Question: What are the chances of a zombie apocalypse happening?

Reply: Probably a better question for the CDC!

Question: Hi Gina, Junior Environmental Engineer here. What advice do you have for someone like me who wants to make an effective change towards our environment ? What are effective ways of promoting and implementing the principles of sustainability?

Reply: See what’s going on your community. There’s lots happening across the US, and your skills and energy can really make a difference. When it comes to sustainability local engagement can make the most difference. Check out We’ve got a lot of resources there to get you started.

Question: Hi Gina, why do some many EPA employees go work for the industries they regulate? Do you approve of that ? It seems to be a conflict of interest. Wouldn’t you agree?

Also, why are your fines so low? It appears any kind of EPA action is just a cost of doing business for polluters.

Reply: We have lots of people who come from industry to work at EPA, and they’re totally committed to public health and environmental protection. If people leave EPA and go to work in the private sector, I can’t imagine that they’re going to leave that commitment behind – people who work at the EPA are too passionate about the environment.

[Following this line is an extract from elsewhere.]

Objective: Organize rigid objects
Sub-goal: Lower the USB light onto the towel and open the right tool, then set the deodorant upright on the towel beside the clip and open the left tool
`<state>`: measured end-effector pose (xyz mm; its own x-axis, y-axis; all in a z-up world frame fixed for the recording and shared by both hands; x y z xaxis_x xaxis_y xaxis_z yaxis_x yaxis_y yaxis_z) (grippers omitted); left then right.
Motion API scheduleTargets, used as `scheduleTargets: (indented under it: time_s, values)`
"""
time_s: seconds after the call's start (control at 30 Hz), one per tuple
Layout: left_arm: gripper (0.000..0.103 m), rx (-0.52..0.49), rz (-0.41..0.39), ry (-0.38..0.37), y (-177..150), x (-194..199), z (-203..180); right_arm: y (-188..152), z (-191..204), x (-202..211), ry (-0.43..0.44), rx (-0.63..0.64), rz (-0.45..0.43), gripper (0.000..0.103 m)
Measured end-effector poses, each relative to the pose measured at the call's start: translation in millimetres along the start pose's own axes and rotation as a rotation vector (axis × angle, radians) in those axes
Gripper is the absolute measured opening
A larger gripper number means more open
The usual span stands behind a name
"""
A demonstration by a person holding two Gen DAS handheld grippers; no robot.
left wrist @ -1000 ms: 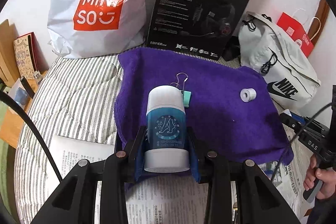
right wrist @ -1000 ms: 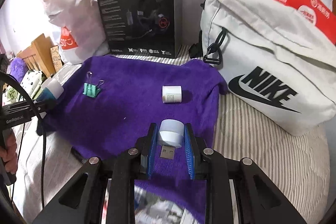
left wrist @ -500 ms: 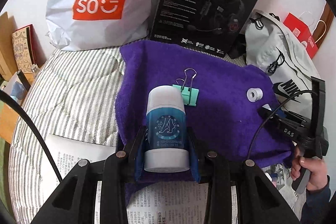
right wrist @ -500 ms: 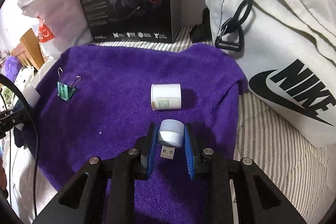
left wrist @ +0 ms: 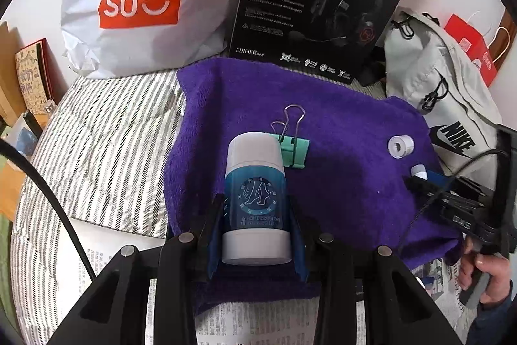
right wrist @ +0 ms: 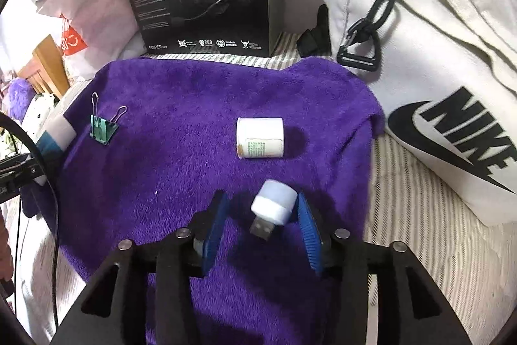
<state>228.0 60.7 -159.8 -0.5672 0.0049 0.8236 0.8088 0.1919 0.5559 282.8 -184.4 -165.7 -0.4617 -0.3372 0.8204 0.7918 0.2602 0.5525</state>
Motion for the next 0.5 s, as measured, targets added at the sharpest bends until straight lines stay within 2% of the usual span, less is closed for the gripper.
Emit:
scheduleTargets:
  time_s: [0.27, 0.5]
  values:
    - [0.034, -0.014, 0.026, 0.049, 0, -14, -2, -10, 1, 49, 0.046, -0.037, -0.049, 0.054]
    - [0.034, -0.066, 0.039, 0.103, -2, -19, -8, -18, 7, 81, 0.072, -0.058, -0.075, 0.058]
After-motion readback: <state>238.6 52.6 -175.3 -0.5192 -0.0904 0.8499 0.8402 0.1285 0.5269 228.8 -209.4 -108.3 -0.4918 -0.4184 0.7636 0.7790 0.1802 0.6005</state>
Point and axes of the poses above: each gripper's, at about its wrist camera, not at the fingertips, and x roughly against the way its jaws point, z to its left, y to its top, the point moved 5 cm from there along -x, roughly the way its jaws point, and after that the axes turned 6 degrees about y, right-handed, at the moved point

I don’t agree that our fines are low. We work very hard to make sure that it doesn’t pay to pollute in this country.

Question: Thanks for taking our questions! What is the number 1 thing individuals can do to support more progress in this direction? What 1 thing would you ask of the private sector?

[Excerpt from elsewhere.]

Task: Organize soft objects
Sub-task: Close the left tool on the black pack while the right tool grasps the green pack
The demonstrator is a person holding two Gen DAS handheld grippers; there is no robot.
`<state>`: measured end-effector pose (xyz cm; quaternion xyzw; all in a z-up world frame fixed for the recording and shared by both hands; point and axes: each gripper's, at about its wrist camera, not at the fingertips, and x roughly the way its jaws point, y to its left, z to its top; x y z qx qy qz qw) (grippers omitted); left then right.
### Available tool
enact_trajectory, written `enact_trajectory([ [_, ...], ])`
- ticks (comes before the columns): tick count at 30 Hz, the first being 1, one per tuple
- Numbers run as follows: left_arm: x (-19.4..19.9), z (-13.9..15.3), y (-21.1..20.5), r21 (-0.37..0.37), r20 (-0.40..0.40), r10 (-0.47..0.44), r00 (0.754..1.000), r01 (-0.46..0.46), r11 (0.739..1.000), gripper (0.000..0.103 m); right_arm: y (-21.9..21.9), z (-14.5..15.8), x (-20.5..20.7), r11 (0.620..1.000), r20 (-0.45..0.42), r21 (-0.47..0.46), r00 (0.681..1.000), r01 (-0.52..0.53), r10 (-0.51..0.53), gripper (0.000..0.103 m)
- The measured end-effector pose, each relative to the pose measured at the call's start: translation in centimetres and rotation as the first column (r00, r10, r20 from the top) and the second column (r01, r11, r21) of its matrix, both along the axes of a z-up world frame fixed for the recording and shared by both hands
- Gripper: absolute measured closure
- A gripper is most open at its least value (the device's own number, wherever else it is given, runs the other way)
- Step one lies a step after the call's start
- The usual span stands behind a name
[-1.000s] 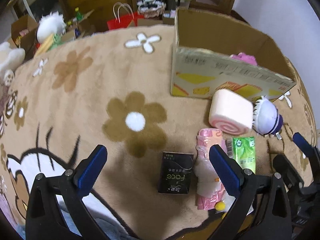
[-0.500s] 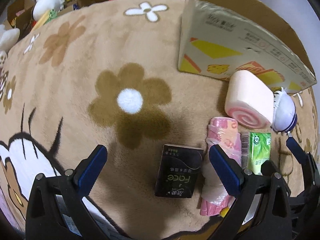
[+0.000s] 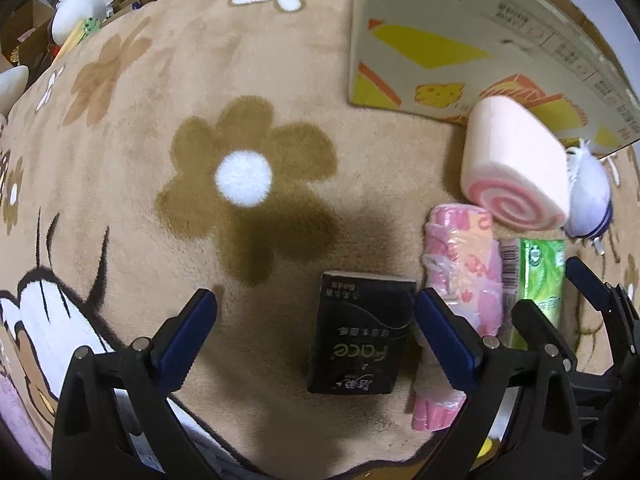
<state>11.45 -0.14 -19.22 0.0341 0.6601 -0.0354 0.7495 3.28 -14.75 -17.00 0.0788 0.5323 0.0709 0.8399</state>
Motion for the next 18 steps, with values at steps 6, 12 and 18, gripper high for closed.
enact_trajectory([
  [6, 0.2, -0.21, -0.14, 0.003, -0.011, 0.014, 1.0, -0.014, 1.0, 0.013, 0.0, -0.25, 0.11, 1.0, -0.01, -0.002, 1.0, 0.009, -0.009, 0.025],
  [12, -0.31, -0.71, -0.36, -0.003, -0.032, 0.007, 0.999, -0.007, 1.0, 0.036, -0.18, -0.16, 0.03, 1.0, -0.022, 0.016, 1.0, 0.004, -0.004, 0.042],
  [18, -0.78, -0.46, -0.78, -0.027, -0.02, -0.004, 1.0, 0.003, 1.0, 0.057, 0.15, 0.07, -0.05, 1.0, -0.019, 0.011, 1.0, -0.001, 0.002, 0.045],
])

Reply: The number one thing you can do is to get in the game! Make your voice heard and take action. The same thing goes for the private sector.

Question: Good evening, Administrator McCarthy. West Virginia lawmakers and power industry leaders are worried about the effects of the Clean Power Plan on the state. 1. How many jobs do you predict will be lost in the coal mining industry? 2. How will it affect the price of electricity in the state? 3. How will it affect WV’s economy? 4. Is the base line for the target reductions 2005 or 2012?

Reply: The proposed plan gives the state the flexibilty to design a plan that works for them. We’ll be working closely with folks in West Virigina to make sure they understand what their goal is and the full range of options available. EPA cares about the health and economy of every community in this country.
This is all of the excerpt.